Sparks, Nev., 2-21-2005 (Updated 2-27-2005)Longtime Nevada labor leader Tom Stoneburner died of a massive heart attack at his home in Palomino Valley north of Sparks. He was 60 years of age. His colleagues at Circus-Circus Hotel-Casino in Reno are devastated, as are his many friends and associates in the Nevada labor movement. We have lost a great champion. Stoney worked his heart out for Nevada workers and the proof lies below. All of Nevada labor mourns. Our hearts weep for his wife, Kathy, and his family. Watch this site for new information as it becomes available and say a prayer to your conception of the Almighty to grant Stoney godspeed on his journey home.

FIRST IN HISTORY. He organized and won back-to-back union elections for security guards at two major Reno hotel casinos. The 1994 election at Circus Circus was the first time in Nevada history that any group of casino security personnel had voted in favor of group representation by forming a union. The Circus Circus win generated other organizing drives, most notably at the Reno Hilton in 1995. The hotel management refused to bargain in good faith toward a contract, so Stoneburner, by then president of United Plant Guard Workers of America Local 1010, took the workers out on strike.
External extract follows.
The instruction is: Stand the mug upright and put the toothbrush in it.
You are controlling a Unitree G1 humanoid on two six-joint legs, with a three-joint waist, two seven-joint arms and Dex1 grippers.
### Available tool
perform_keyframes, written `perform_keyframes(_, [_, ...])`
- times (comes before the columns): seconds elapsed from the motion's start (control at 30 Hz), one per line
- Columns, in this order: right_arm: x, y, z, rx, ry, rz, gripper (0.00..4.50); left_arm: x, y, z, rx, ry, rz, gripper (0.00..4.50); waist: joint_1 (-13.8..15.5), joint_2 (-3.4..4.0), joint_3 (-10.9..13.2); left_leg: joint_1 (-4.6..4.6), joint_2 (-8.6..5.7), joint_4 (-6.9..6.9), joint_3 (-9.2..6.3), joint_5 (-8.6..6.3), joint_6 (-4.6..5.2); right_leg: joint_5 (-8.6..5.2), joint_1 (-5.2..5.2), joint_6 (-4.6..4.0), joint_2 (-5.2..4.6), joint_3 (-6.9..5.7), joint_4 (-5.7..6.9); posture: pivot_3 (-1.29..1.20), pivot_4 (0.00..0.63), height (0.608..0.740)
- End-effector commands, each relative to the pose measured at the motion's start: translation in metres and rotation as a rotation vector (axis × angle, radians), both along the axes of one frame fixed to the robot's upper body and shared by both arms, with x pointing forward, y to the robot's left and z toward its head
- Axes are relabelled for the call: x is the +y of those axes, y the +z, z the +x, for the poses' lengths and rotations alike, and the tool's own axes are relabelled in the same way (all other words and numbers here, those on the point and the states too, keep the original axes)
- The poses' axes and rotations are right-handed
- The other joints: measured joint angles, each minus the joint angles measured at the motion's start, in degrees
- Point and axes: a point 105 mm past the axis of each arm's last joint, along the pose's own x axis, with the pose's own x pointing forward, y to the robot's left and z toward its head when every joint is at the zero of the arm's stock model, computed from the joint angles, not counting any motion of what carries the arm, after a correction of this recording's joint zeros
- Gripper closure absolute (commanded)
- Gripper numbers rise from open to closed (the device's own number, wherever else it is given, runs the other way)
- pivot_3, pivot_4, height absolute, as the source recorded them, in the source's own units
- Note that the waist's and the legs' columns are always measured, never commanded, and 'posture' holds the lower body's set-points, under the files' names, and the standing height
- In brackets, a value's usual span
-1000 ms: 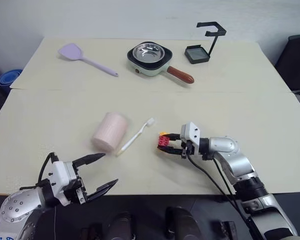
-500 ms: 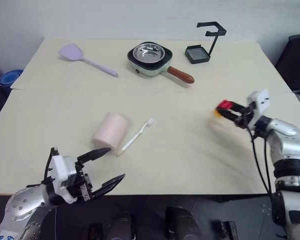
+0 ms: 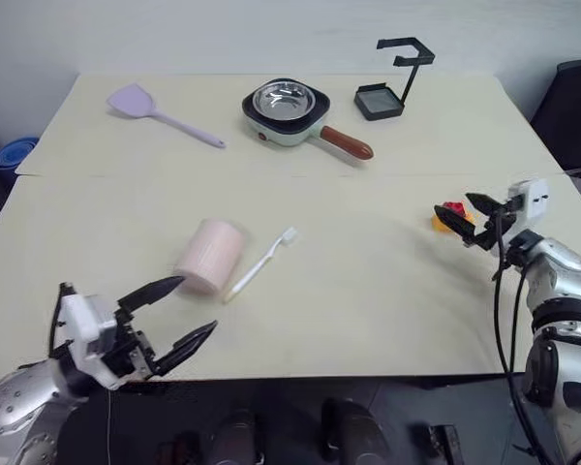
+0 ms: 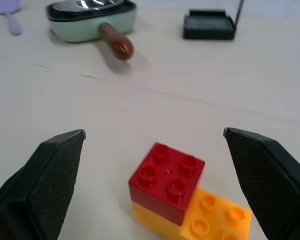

His timing was perfect. The 1996 Hot August Strike at Hot August Nights, northern Nevada's biggest special event, resulted in a contract with the region's largest resort property. The union, now renamed the Security, Police and Fire Professionals of America (SPFPA), still represents the Reno Hilton guards. See http://nevadalabor.com/barbwire/barb99/barb12-12-99.html

Circus Circus never came to a contract and implemented a series of delaying actions until the pond could be stocked with anti-union new hires and a decertification election held. SPFPA Local 824 won an election to represent security staff at the Flamingo Hilton in Laughlin, Nev., several years after the Reno Hilton contract. They secured their first contract in 2001 and now represent almost the entire security staff at the southern Nevada resort on the Colorado River. [EDITOR'S NOTE: I apologize for the first news bulletin about Stoney's passing which failed to take account of the Laughlin local.]

Stoneburner's experience with the difficult and near-impossible roadblocks thrown up by federal and state law against union organizing led him toward helping those who were not only without a union, but would probably never enjoy the benefits of one. In doing so, he paved the way for the guerrilla union campaigns of the future.

He formed the Alliance for Workers Rights in 1997 to champion those without a voice. While still maintaining his full-time job at Circus Circus, Stoneburner worked tirelessly for the least among us. He championed the cause of workers killed and injured in Nevada industrial plant explosions.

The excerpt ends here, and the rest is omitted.